Tooth extraction

TOOTH EXTRACTION

Simple Extraction

  • A simple extraction refers to the extraction of a small single-rooted tooth, such as an incisor. An appropriate-sized dental elevator is placed in the gingival sulcus to sever the attachments of the gingiva around the tooth. The elevator should be advanced apically between the alveolar bone and the root. The periodontal ligament can be torn by rotating and holding the elevator 90 degrees for 15-second intervals. A dental extraction forceps can then be placed on the crown to rotate the tooth and remove it from the alveolus.

Multi-Rooted Extraction

  • Multi-rooted teeth include the premolars and molars which may be difficult to extract when only one root is affected with the other roots firmly attached to the alveolar bone. Most roots are embedded in the alveolar bone at divergent angles which further anchors the tooth into the surrounding bone. Sectioning of a multi rooted tooth into two or three segments converts the procedure into multiple simple extractions. A tapered fissure bur on a high-speed hand piece is an efficient technique for sectioning teeth. The furcation is located prior to sectioning the tooth. This can be done by elevating the gingiva with a periosteal elevator. The bur is placed at the furcation and directed through the crown. The segments of the tooth are then independently extracted.

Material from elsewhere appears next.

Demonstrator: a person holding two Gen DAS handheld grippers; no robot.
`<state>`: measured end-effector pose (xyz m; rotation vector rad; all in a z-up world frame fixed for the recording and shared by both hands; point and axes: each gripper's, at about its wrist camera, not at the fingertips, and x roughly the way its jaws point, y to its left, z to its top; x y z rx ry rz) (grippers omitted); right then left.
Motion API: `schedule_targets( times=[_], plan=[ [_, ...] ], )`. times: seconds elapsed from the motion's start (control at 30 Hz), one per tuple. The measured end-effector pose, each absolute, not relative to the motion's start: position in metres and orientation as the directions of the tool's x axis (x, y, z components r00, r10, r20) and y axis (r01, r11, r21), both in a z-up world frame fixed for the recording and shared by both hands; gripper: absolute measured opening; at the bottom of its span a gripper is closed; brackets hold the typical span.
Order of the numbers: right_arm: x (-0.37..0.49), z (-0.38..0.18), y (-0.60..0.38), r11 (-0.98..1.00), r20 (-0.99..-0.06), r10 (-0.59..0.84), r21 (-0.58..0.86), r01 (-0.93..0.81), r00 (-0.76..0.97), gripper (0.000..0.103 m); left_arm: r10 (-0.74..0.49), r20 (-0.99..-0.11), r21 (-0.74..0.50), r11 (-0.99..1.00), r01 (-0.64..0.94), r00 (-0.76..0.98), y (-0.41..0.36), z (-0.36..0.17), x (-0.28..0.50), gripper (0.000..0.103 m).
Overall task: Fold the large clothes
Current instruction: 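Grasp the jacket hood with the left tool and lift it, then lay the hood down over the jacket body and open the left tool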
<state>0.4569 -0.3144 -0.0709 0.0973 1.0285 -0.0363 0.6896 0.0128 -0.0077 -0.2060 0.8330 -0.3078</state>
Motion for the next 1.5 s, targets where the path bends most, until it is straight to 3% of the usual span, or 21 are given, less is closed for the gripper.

Complicated or Surgical Extraction

  • A complicated or surgical extraction technique is generally reserved for dog’s teeth that are difficult to extract because of their large root structure including the canine teeth, mandibular 1st molars and the maxillary 4th premolars.
  • Numerous steps are involved in the performance of a surgical extraction. The initial step is creation of a mucoperiosteal flap. Careful and adequate elevation of the mucoperiosteal flap is important for gaining access to the underlying buccal alveolar bone so that during the procedure the gingiva is not perforated. The next step involves location of the furcation and sectioning of a multi-rooted tooth. The buccal alveolar bone is then removed as needed to provide an efficient controlled technique for delivering large rooted teeth. Excessive removal of buccal bone should be avoided particularly when extracting mandibular teeth because this causes unnecessary weakening of the mandible. Elevation and extraction of each segment is accomplished by gently placing the dental elevator into the periodontal space advancing the elevator apically and gently rotating and holding the elevator for 10-15 seconds around the entire gingival sulcus until the segment can be easily extracted with an extraction forceps. An alveoloplasty is performed prior to closure to give the extraction site a smooth boney contour decreasing postoperative pain that may be associated with sharp edges of bone beneath the mucoperiosteal flap. A small dental curette is placed in the alveolus to remove any necrotic debrie, calculus or bone fragments and the alveolus and flap are flushed prior to closure. The mucoperiosteal flap is repositioned and sutured in place. If there is tension on the mucoperiosteal flap when attempting to close a surgical extraction site the tension can be released by incising the inner most layer of the flap, the inelastic periosteum, at the apical portion of the flap. Incision of the periosteum will permit tensionless apposition of the flap and prevent postoperative dehiscence.
  • When performing a mucoperiosteal flap for the surgical extraction of the maxillary 4th premolar several structures should be carefully avoided. When making the mesial (rostral) portion of the incision the infraorbital artery, vein and nerve should be avoided as they exit the infraorbital canal immediately rostral to the periapical bone of the mesiobuccal root of the maxillary 4th premolar. These structures can be avoided by digitally retracting them dorsally and not extending this incision too far apically. When making the distal (caudal) part of the incision the parotid and zygomatic salivary duct papillae should be visualized and avoided.
  • There are two approaches for the surgical extraction of the mandibular canine teeth including the labial and lingual approach.2 The labial approach utilizes a mucoperiosteal flap located on the labial aspect of the tooth while a lingual approach utilizes a lingually located flap. Equal amounts of alveolar bone are present buccally and labially so there is no advantage of one technique over the other with regard to bone removal. The mental artery, vein and nerve exit through the mental foramen located near the labial aspect of the apex of this tooth. A lingual approach would avoid potential damage to these structures.